Source data:
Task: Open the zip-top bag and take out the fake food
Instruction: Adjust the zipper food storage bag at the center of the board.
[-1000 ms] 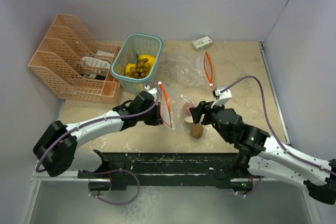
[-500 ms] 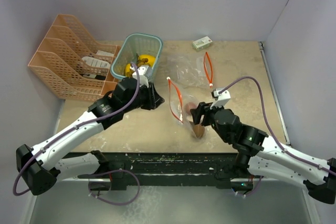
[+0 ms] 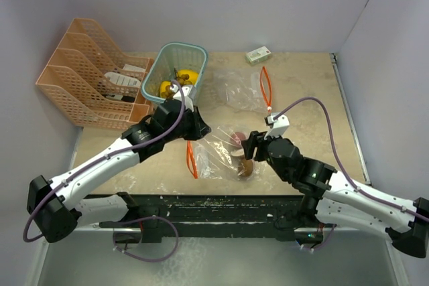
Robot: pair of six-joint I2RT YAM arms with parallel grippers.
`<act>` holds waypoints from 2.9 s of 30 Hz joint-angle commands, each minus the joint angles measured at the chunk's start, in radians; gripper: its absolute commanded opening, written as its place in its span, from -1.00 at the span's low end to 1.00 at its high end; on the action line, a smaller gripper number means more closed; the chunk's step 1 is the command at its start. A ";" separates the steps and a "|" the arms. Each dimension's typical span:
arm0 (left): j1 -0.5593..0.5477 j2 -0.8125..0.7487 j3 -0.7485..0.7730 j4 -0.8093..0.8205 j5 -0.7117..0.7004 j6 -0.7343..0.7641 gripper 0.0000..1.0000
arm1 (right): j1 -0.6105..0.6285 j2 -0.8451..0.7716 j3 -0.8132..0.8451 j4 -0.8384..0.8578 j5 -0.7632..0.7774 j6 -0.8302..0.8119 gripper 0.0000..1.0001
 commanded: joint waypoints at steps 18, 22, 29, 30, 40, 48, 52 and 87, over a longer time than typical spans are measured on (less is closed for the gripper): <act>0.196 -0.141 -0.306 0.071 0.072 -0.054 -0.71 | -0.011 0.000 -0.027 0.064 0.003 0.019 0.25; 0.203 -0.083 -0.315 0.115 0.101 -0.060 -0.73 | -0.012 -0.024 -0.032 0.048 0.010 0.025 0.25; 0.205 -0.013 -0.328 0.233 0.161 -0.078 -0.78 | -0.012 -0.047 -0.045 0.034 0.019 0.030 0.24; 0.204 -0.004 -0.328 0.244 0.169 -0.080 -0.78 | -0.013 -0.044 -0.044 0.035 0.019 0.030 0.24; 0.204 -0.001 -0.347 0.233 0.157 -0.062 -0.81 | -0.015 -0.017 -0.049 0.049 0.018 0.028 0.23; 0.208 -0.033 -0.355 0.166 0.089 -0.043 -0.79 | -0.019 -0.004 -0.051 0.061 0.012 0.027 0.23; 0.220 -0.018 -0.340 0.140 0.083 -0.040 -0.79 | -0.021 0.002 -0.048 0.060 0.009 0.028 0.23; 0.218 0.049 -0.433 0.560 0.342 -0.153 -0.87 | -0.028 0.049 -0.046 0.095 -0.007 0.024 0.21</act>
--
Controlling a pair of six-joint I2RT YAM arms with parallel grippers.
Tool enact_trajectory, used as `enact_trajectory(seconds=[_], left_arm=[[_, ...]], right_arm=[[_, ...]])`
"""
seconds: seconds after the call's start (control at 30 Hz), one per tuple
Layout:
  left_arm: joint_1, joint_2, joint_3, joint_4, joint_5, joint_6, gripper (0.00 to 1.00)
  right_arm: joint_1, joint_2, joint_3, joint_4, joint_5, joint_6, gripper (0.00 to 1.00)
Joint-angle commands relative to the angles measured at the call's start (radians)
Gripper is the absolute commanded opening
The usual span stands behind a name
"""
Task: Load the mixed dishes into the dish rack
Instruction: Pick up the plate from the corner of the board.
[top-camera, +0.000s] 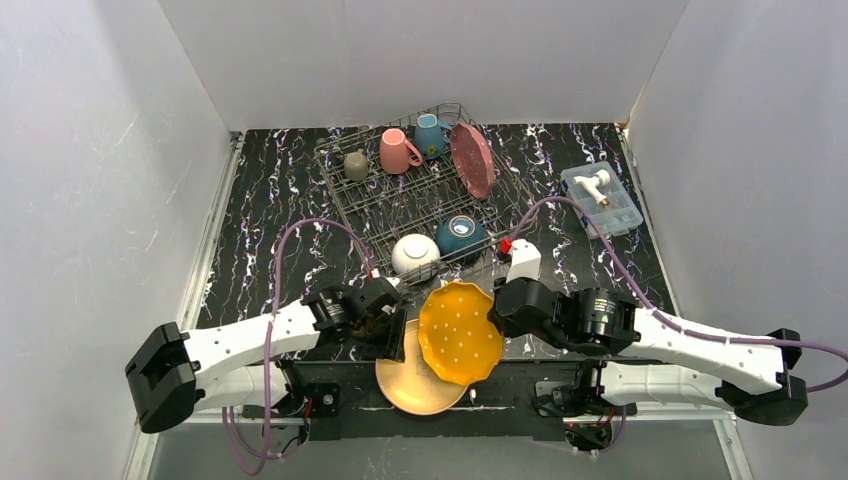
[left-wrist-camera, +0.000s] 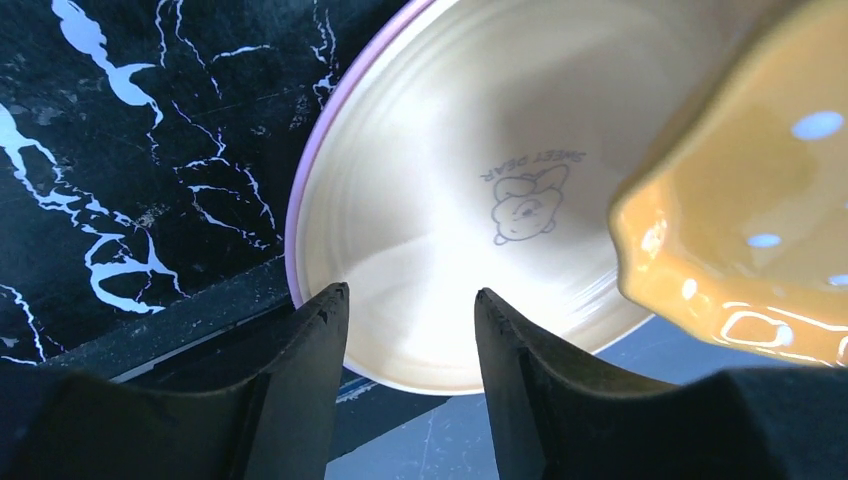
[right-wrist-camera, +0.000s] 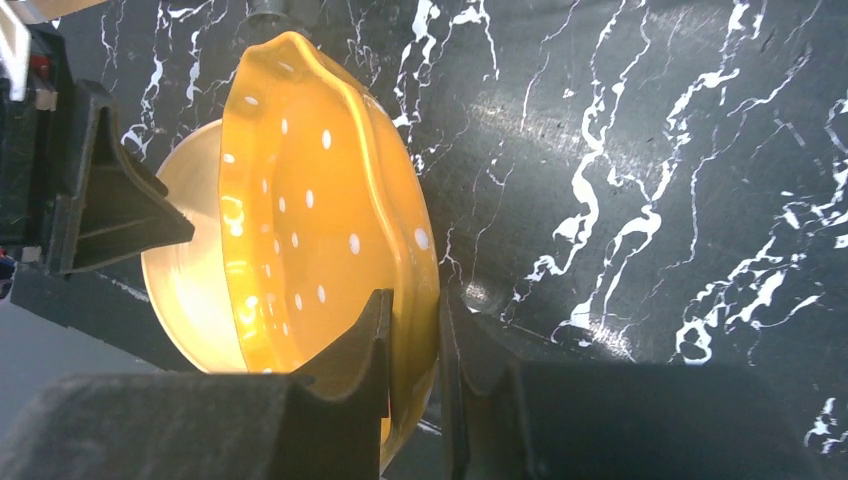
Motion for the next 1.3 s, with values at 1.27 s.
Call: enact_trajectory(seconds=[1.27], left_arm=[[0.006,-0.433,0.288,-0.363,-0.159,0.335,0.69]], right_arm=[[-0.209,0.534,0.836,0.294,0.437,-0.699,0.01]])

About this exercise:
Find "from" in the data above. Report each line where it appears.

Task solution:
`<act>` holds waypoints from 2.9 s of 30 Hz joint-angle commands, each minus the joint angles measured at the chunk's start, in radians; gripper: its absolute commanded opening, written as its place in its span, from -1.00 at the span's low end to 1.00 at its high end; on the action line, a smaller gripper number means more closed; the chunk's step 1 is the command at its start. A ";" separates the steps and a "|" the arms. Each dimension's typical span:
Instruction: Pick up the plate from the corner of the board.

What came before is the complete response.